Le pêcheur sur la jetée, Sainte-Adresse

Details
Raoul Dufy (1877-1953)
Le pêcheur sur la jetée, Sainte-Adresse
signed 'Raoul Dufy' (lower left)
oil on canvas
25 5/8 x 32¼ in. (65.1 x 81.9 cm.)
Painted circa 1924
Provenance
Anonymous sale, Hôtel Rameau, Versailles, 7 June 1966, lot 41.
Perls Galleries, New York.
Winifred R. Weber, Florida.
Literature
M. Laffaille, Raoul Dufy, Catalogue raisonné de l'oeuvre peint, vol. II, Geneva, 1973, no. 703 (illustrated p. 235).
Exhibited
Paris, Galerie Boulakia, Raoul Dufy: 40 Peintures et Aquarelles, June - July 2002 (illustrated in the catalogue).
Istanbul, Portakal Culture House, Masters of the West, December 2004 - January 2005, p. 49 (illustrated).
London, Opera Gallery, Raoul Dufy, February - March 2006, p. 43 (illustrated in the catalogue).
Special notice
VAT rate of 5% is payable on hammer price plus buyer's premium.

Lot Essay

In July and August of 1906 Dufy travelled along the Normandy coast in the company of Albert Marquet, painting side by side in the newly popular resort towns of Trouville, Honfleur, Le Havre and its smaller neighbour, Sainte-Adresse, the location of the present work. Dufy had grown up in Le Havre, spending much of his childhood and adolescence there, and both the port of Le Havre and the bay of Sainte-Adresse were to provide him with fixed pictorial reference points during his artistic career. It was a year later, in 1907, that Dufy first introduced the motif of the fisherman on the jetty, employing the angles and curves of the rods to great effect in breaking up his composition and introducing into his horizontal landscapes a subtle note of dynamism.

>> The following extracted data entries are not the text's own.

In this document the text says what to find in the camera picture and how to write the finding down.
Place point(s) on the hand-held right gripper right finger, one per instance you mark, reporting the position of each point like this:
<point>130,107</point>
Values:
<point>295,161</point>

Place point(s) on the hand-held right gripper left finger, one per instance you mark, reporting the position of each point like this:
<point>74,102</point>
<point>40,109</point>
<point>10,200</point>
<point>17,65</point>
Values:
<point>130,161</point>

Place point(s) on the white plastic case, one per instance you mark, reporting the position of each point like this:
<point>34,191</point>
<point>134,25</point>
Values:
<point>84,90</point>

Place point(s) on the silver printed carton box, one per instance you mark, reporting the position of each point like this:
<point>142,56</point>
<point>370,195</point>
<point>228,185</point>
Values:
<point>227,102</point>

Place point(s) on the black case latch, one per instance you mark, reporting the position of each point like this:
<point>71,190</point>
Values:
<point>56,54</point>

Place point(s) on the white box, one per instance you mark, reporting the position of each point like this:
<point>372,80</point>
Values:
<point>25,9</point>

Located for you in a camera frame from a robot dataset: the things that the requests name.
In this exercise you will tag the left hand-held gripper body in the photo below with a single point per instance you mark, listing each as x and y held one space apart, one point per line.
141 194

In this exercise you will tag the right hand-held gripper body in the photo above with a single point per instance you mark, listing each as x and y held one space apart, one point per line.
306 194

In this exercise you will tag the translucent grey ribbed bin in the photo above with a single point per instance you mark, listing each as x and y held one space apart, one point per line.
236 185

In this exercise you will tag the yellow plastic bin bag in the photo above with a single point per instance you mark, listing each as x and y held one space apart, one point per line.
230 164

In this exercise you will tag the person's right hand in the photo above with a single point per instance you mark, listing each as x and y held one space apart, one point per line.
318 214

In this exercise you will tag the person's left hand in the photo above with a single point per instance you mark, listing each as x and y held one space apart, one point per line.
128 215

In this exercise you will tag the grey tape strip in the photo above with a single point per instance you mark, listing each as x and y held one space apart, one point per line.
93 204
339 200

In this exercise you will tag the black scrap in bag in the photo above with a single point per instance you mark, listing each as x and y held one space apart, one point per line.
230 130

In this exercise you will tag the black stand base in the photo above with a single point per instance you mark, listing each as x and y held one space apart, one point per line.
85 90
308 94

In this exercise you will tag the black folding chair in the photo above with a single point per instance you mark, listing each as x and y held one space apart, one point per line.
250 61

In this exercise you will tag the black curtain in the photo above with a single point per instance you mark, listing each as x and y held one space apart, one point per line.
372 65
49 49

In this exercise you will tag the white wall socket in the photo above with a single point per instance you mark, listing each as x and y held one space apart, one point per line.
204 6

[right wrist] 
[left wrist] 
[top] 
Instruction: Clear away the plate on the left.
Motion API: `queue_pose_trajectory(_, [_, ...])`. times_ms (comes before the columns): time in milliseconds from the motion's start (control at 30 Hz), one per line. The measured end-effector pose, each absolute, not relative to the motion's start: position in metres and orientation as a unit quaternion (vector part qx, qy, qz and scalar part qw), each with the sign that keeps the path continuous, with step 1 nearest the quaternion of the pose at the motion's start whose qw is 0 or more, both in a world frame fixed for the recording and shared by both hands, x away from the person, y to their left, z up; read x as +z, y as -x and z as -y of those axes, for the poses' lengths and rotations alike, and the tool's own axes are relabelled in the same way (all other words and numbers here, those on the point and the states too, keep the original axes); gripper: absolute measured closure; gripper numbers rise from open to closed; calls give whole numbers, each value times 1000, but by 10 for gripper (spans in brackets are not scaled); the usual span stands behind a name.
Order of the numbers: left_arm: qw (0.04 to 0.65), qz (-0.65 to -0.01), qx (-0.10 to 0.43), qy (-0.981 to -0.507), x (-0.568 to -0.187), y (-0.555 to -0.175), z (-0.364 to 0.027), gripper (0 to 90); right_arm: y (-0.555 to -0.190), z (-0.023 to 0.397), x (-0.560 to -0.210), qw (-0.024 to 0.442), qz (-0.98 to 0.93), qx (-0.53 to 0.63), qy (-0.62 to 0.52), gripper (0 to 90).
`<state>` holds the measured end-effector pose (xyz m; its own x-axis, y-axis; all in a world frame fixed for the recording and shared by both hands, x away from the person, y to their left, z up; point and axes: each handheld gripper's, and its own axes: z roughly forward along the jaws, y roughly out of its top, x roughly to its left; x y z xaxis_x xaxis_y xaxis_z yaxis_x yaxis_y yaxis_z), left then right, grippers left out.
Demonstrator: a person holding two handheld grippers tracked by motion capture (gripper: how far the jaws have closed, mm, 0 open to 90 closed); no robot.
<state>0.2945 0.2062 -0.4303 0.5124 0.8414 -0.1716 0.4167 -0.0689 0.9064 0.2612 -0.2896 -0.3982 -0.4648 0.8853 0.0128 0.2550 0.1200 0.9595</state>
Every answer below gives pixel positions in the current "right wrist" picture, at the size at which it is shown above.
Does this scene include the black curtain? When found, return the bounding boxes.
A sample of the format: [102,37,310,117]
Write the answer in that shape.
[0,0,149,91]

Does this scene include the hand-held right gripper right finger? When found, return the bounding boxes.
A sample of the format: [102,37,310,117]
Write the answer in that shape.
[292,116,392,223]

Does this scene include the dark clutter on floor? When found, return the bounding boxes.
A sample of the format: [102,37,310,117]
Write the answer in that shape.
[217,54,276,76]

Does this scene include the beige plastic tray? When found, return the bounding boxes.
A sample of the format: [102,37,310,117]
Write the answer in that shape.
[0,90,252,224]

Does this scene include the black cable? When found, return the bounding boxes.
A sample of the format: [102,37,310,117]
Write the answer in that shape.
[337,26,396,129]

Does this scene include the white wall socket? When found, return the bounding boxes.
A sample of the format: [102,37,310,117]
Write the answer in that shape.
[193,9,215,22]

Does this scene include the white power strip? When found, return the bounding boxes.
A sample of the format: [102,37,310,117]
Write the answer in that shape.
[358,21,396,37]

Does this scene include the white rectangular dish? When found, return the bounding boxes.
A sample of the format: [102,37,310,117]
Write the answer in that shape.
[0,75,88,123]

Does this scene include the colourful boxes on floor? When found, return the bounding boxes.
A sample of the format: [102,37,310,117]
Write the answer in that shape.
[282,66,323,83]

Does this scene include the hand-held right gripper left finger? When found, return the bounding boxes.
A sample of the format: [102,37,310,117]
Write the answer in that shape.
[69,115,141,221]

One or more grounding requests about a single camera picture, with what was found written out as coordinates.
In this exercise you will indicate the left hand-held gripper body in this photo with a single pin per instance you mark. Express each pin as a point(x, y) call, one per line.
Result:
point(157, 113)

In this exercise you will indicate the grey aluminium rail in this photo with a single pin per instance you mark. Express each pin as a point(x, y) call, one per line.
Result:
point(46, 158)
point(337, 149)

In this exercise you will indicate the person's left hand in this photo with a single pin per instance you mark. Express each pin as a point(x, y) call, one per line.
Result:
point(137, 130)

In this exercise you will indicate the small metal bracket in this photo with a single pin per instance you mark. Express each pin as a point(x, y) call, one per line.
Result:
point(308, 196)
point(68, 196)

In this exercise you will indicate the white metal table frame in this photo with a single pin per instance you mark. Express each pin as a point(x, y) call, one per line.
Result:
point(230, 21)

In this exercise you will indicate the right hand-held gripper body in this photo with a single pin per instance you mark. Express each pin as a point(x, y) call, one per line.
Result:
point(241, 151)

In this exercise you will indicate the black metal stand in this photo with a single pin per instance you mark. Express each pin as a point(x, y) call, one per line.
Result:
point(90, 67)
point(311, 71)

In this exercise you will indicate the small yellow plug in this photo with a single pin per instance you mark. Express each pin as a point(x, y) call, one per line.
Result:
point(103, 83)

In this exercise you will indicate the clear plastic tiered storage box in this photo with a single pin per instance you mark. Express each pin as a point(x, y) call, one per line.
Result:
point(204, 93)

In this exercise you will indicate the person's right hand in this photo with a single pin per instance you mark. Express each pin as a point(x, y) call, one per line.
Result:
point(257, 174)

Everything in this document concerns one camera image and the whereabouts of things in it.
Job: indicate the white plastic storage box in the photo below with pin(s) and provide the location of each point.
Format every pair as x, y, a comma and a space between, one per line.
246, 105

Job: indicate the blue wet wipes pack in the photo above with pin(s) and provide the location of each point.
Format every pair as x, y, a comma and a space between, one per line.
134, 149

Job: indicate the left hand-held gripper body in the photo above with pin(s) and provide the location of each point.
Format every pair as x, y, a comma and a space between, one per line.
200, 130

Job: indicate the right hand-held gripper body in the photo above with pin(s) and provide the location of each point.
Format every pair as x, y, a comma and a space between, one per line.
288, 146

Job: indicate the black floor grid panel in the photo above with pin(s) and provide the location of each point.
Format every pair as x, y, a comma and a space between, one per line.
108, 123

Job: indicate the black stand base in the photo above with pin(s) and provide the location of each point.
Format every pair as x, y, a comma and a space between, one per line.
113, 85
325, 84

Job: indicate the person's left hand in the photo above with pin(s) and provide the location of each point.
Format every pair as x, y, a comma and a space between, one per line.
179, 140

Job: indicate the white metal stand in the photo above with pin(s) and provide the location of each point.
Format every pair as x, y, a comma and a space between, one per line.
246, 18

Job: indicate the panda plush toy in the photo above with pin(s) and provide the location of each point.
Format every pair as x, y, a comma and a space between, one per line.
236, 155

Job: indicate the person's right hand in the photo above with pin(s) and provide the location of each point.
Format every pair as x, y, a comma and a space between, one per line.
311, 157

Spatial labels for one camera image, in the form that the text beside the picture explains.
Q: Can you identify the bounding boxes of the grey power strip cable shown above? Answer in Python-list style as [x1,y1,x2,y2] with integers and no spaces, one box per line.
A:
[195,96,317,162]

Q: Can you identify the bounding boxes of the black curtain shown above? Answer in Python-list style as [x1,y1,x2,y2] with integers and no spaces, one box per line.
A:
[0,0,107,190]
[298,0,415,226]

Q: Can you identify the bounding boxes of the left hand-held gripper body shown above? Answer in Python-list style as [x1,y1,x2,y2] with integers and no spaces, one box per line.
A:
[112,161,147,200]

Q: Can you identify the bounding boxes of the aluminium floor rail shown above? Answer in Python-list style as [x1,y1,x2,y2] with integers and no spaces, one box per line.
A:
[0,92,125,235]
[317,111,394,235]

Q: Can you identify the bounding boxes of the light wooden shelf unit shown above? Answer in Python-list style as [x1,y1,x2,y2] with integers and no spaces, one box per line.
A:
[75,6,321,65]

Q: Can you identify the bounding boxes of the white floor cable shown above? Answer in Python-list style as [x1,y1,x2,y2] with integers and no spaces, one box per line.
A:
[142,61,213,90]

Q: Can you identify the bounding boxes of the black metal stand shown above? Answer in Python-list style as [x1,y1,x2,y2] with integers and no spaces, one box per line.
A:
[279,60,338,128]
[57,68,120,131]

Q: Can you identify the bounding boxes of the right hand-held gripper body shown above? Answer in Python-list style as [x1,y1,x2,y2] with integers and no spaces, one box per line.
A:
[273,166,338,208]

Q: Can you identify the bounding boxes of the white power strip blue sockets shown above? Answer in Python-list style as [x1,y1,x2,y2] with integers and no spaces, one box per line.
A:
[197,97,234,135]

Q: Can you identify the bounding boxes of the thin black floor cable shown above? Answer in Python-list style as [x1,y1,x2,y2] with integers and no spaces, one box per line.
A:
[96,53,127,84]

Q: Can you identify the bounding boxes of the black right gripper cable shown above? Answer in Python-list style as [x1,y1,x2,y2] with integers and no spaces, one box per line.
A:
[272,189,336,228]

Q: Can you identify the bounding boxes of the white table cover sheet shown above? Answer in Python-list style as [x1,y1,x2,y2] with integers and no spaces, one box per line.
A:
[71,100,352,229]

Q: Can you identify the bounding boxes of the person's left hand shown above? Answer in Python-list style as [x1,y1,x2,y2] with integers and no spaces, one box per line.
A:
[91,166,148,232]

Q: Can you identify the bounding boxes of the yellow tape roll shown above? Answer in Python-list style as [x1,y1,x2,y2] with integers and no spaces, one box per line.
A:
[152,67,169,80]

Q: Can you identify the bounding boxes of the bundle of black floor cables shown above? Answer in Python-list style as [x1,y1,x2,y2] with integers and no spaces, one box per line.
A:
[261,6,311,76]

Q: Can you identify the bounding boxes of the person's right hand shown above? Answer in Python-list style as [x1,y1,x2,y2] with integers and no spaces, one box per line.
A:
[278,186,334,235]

Dufy returned to the Normandy coast frequently throughout his life, particularly often in the 1920s when the present work was executed. His childhood on the coast had instilled in him a great love of the sea and, taking his viewpoint for the present work from the jetty of Sainte-Adresse looking back at the beach, Dufy allows himself the luxury of depicting a large expanse of blue in the water and sky, broken only by the town, with its colourful buildings and distinctive spires, and the birds and butterflies in the foreground. Dufy was also attracted by the sea in an artistic sense; the luminosity and transiency of the effects of light upon its surface allowed him to explore and further develop his pictorial theories of colour and light.